I checked this configuration with "squid -k check".

squid.conf (external_ip, /opt/some_program and /etc/squid/file.list must be corrected):

#### AUTHENTICATION ####
external_acl_type ext_name_a %LOGIN /opt/some_program ext_name_a_arg
external_acl_type ext_name_c %LOGIN %SRC /opt/some_program ext_name_c_arg
auth_param digest program /opt/some_program digestauth
auth_param digest realm Hello
auth_param digest children 1 startup=1 idle=1 concurrency=500
auth_param digest nonce_garbage_interval 5 minutes
auth_param digest nonce_max_duration 30 minutes
auth_param digest nonce_max_count 5000
auth_param digest check_nonce_count off


#### ACL ####
acl localnet src 192.168.0.0/24
acl to_localnet dst 192.168.0.0/24

acl CONNECT_allowexceptions dstdom_regex -i some_domain$
acl CONNECT_Safe_ports port 443
acl CONNECT method CONNECT

acl snmppublic snmp_community public

acl auth_passed proxy_auth REQUIRED
acl ext_name_c_passed external ext_name_c
acl ext_name_a_passed external ext_name_a

# special exceptions
acl special_url url_regex some_regex
http_access deny special_url
deny_info 200:ERR_PAGE_NAME special_url

# special rules
acl some_rule dstdom_regex -i some_regex
acl ext_list dstdom_regex -i "/etc/squid/file.list"


#### ACCESS ####
http_access allow manager localnet
http_access deny manager

http_access allow CONNECT CONNECT_allowexceptions
http_access deny CONNECT !CONNECT_Safe_ports
http_access deny to_localhost
http_access deny to_localnet
http_access deny special_url
http_access deny ext_list

http_access allow localnet
http_access allow localhost

http_access allow some_rule

# activate additional external acls
http_access allow ext_name_a_passed !all

http_access deny !ext_name_c_passed

http_access allow auth_passed

http_access deny all

deny_info 403:ERR_ACCESS_DENIED ext_name_c_passed


#### LOGS ####
cache_log /var/log/squid/cache.log
coredump_dir /var/log/squid
strip_query_terms off
error_log_languages off


#### BANDWIDTH LIMITS ####
delay_pools 2
delay_class 1 4
delay_class 2 4

delay_parameters 1 -1/-1 -1/-1 -1/-1 102400/102400
delay_access 1 allow !ext_name_a_passed
delay_parameters 2 -1/-1 -1/-1 -1/-1 2097152/10500000
delay_access 2 allow ext_name_a_passed


#### CACHE ####
refresh_pattern ^ftp:        1440    20%    10080
refresh_pattern .        0    20%    4320


#### ANONYMITY FILTER ####
request_header_access Via deny all
request_header_access X-Forwarded-For deny all

#### VARIOUS ####
ftp_user some_ftp_user

request_header_max_size 128 KB
reply_header_max_size 128 KB

snmp_port 6789
snmp_access allow snmppublic localnet
snmp_access deny all

shutdown_lifetime 2 seconds

dns_v4_first on
client_db off

#### IP PORT CONFIG ####
http_port 192.168.0.1:3456

acl port80 localport 80
acl port443 localport 443

http_port external_ip:80

acl ext_ip localip external_ip

tcp_outgoing_address external_ip ext_ip port80
tcp_outgoing_address external_ip ext_ip port443

cache_mem 250 MB

On 04.02.2016 16:27, Stefan Hölzle wrote:

Thanks for the hint.

I switched client_db off. As expected, I don't get any report for client_list in the cachemanager anymore.

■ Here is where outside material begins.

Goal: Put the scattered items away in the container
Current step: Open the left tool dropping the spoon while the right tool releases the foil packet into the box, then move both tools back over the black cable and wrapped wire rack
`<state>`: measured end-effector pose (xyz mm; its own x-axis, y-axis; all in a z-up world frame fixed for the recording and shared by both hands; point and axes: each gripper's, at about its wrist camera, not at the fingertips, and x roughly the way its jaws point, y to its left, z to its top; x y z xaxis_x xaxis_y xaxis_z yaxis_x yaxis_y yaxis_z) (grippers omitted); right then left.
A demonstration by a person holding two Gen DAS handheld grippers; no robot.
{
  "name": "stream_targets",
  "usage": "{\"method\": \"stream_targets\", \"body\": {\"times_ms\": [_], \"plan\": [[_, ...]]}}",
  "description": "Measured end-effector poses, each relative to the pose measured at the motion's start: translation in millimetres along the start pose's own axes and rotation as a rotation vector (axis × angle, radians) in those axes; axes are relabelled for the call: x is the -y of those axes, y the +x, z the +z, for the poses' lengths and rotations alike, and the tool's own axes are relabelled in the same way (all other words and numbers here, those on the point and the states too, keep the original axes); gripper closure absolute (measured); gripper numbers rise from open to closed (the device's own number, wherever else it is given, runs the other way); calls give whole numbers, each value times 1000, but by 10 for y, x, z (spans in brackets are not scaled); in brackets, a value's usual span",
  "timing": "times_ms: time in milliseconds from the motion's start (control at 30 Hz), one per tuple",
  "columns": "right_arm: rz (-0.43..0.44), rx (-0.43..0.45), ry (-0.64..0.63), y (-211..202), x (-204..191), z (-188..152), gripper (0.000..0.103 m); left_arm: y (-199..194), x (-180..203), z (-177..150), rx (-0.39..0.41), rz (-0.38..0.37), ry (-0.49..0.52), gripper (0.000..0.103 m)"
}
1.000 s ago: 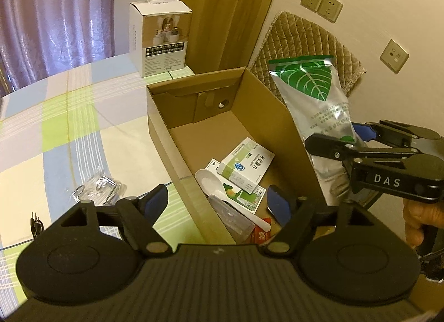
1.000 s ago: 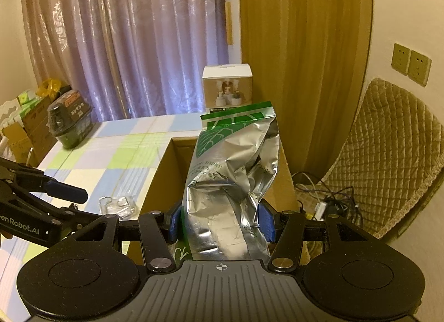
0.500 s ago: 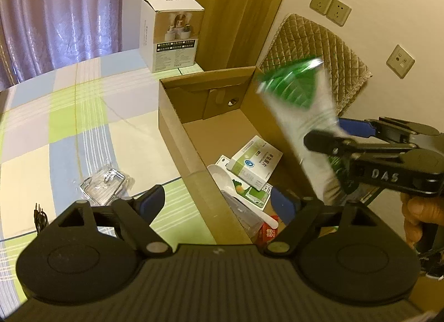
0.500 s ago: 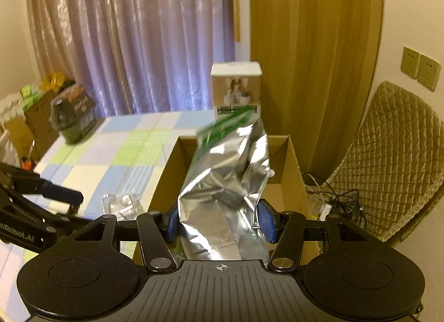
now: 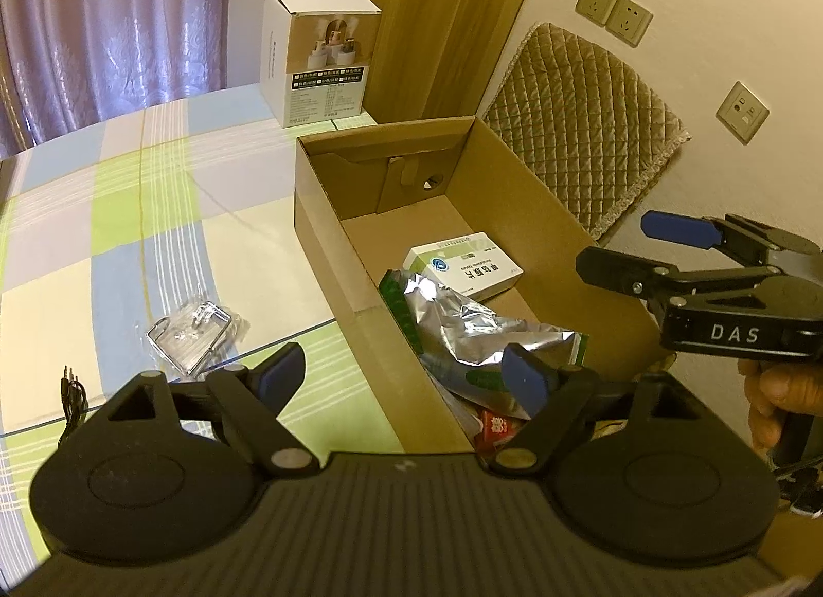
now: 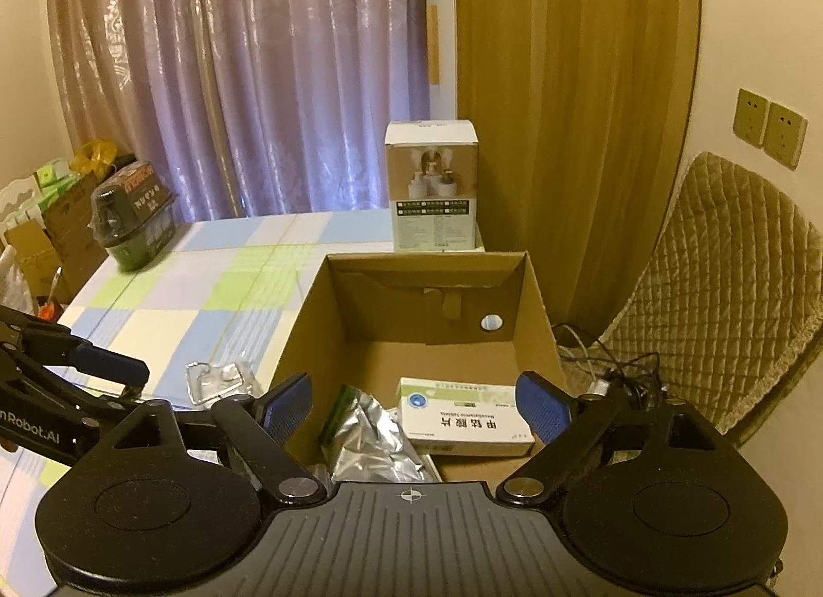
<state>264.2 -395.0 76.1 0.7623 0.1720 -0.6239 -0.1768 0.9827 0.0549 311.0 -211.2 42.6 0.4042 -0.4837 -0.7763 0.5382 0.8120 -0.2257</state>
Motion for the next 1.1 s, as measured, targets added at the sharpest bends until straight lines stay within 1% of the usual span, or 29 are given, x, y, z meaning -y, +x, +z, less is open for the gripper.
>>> {"method": "stream_targets", "body": {"times_ms": [200, 533, 567, 767, 1000, 1100], "plan": [[-3, 0, 1, -74, -7, -5, 12, -61, 6, -35, 3, 7, -1, 20], [-4, 6, 10, -272, -63, -38, 12, -324, -1, -194, 12, 32, -14, 18], [-3, 7, 11, -295, -71, -42, 12, -355, 5, -212, 14, 37, -15, 15], [3, 13, 15, -432, -139, -63, 12, -553, 26, -324, 29, 54, -26, 9], [7, 15, 23, -601, -229, -124, 12, -752, 81, -448, 41, 80, -16, 2], [10, 14, 22, -662, -277, -144, 12, -840, 98, -497, 48, 89, -19, 2]]}}
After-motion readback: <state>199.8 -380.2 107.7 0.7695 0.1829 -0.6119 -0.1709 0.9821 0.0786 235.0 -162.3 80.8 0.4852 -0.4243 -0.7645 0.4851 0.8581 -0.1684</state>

However squid still does PTR lookups.

On 04.02.2016 16:09, Yuri Voinov wrote:
>

#  TAG: client_db    on|off
#    If you want to disable collecting per-client statistics,
#    turn off client_db here.
#Default:
# client_db on

Feel free to read squid.conf.documented before.

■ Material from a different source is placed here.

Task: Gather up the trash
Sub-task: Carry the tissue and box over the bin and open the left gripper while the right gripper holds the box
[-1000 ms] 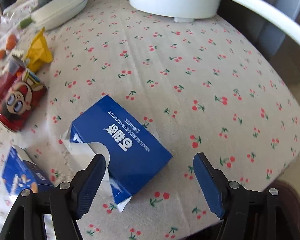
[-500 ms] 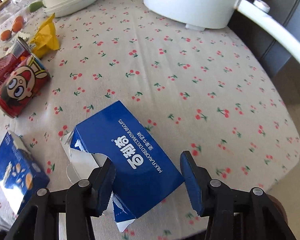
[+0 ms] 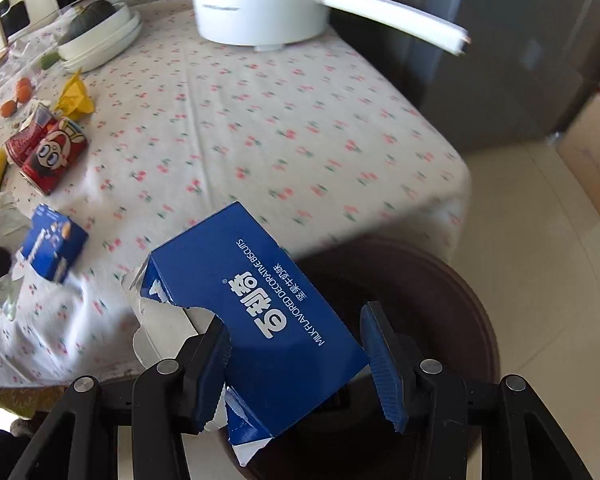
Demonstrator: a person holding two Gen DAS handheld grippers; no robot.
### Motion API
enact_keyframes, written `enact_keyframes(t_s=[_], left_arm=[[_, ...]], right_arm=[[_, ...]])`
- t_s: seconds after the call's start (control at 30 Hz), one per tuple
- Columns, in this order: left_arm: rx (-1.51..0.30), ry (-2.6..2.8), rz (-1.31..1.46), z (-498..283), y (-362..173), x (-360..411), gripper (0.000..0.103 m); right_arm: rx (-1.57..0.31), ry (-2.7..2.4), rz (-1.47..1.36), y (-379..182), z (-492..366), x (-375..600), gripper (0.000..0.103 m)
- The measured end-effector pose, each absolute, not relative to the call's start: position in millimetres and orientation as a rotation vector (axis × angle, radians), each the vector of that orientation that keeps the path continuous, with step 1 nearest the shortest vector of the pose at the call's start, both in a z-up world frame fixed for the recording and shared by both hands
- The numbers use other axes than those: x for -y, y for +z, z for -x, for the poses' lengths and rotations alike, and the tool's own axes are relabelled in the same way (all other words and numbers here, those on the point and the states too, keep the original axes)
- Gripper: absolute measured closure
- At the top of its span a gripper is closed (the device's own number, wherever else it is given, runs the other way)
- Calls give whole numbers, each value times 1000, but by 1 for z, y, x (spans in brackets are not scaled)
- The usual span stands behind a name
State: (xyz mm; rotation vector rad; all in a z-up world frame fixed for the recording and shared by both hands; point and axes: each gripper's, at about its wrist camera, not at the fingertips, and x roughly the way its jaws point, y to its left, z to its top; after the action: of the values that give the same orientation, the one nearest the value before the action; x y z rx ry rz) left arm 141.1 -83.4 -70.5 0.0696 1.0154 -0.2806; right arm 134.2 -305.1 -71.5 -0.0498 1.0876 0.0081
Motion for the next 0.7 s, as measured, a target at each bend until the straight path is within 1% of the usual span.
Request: enact_keyframes(t_s=[0.17, 0.33, 0.57, 0.6, 0.63, 0.67, 0.7], left_arm=[[-1031, -388, -94, -130, -82, 136, 69], [-1042, -480, -135, -124, -98, 187, 69], [-1028, -541, -180, -121, -116, 227, 68], [-1019, -558, -179, -120, -117, 228, 65], [-1010, -583, -170, -120, -118, 230, 60], [-1014, -593, -172, -121, -119, 231, 47], [-1021, -585, -175, -122, -119, 232, 40]], right_arm=[[-1117, -57, -42, -81, -107, 356, 48], [-1123, -99, -34, -86, -88, 389, 48], [-1142, -148, -90, -93, -76, 431, 48], [-1144, -154, -94, -94, -75, 434, 48], [-1147, -158, -96, -95, -76, 436, 48], [-1149, -162, -97, -96, -76, 438, 48], [-1150, -166, -98, -97, -75, 440, 48]])
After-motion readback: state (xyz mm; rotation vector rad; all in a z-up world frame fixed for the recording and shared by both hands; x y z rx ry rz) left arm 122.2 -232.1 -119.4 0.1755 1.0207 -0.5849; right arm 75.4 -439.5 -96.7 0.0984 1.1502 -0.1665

04.02.16 21:06, Stefan Hölzle пишет:
> On 04.02.2016 14:22, Amos
      Jeffries wrote:

      >> On 5/02/2016 12:41 a.m., Stefan Hölzle wrote:

      >>> Hello,

      >>>

      >>> I'm using a squid configured as proxy.

      >>> According to the cache log, squid is doing a reverse
      dns lookup for

      >>> client ips:

      >>>

      >>> 78,3| dns_internal.cc(1794) idnsPTRLookup:
      idnsPTRLookup: buf is 42

      >>> bytes for SOME_SOURCE_IP

      >>>

      >>> I'm only using the following configuration parameters
      that might be

      >>> relevant for this issue.

      >>> external_acl_type

      >>> acl aclname src

      >>> acl aclname dst

      >>> acl aclname dstdom_regex

      >>> acl aclname port

      >>> acl aclname proxy_auth

      >>> acl aclname external

      >>> acl aclname url_regex

      >>>

      >>> Any ideas why squid is doing PTR lookups anyway ?

      >> Because that list is incomplete.

      >>

      >> The format parameters for external_acl_type, any *_extras
      rules for

      >> helper formats, and logformat rules also may make use of
      the client

      >> hostname (if any).

      >>

      >> Also, anyone viewing the cachemanager clientdb report
      will trigger some

      >> as the report is generated.

      >>

      >> Amos

      >>

      >> _______________________________________________

      >> squid-users mailing list

      >> squid-users@xxxxxxxxxxxxxxxxxxxxx

      >> http://lists.squid-cache.org/listinfo/squid-users

      > Thanks for the quick reply Amos.



      > * Used formats for external_acl_type are: %LOGIN, %SRC

      > * There are no *_extras rules defined (store_id_extras


      <http://www.squid-cache.org/Doc/config/store_id_extras/>,

      > url_rewrite_extras


      <http://www.squid-cache.org/Doc/config/url_rewrite_extras/>)

      > * logformat defaults are used (there should be nothing in
      there

      > responsible for a ptr lookup)



      > I guess its the cachemanager then.

      > There are actually PTR results listed in the client_list of
      the

      > cachemanager.



      > I tried blocking access to the cachemanager by adding the
      folling rule:

      > http_access deny manager



      > However, squid still does PTR lookups.

      > How can I prevent the clientdb reports to be generated ?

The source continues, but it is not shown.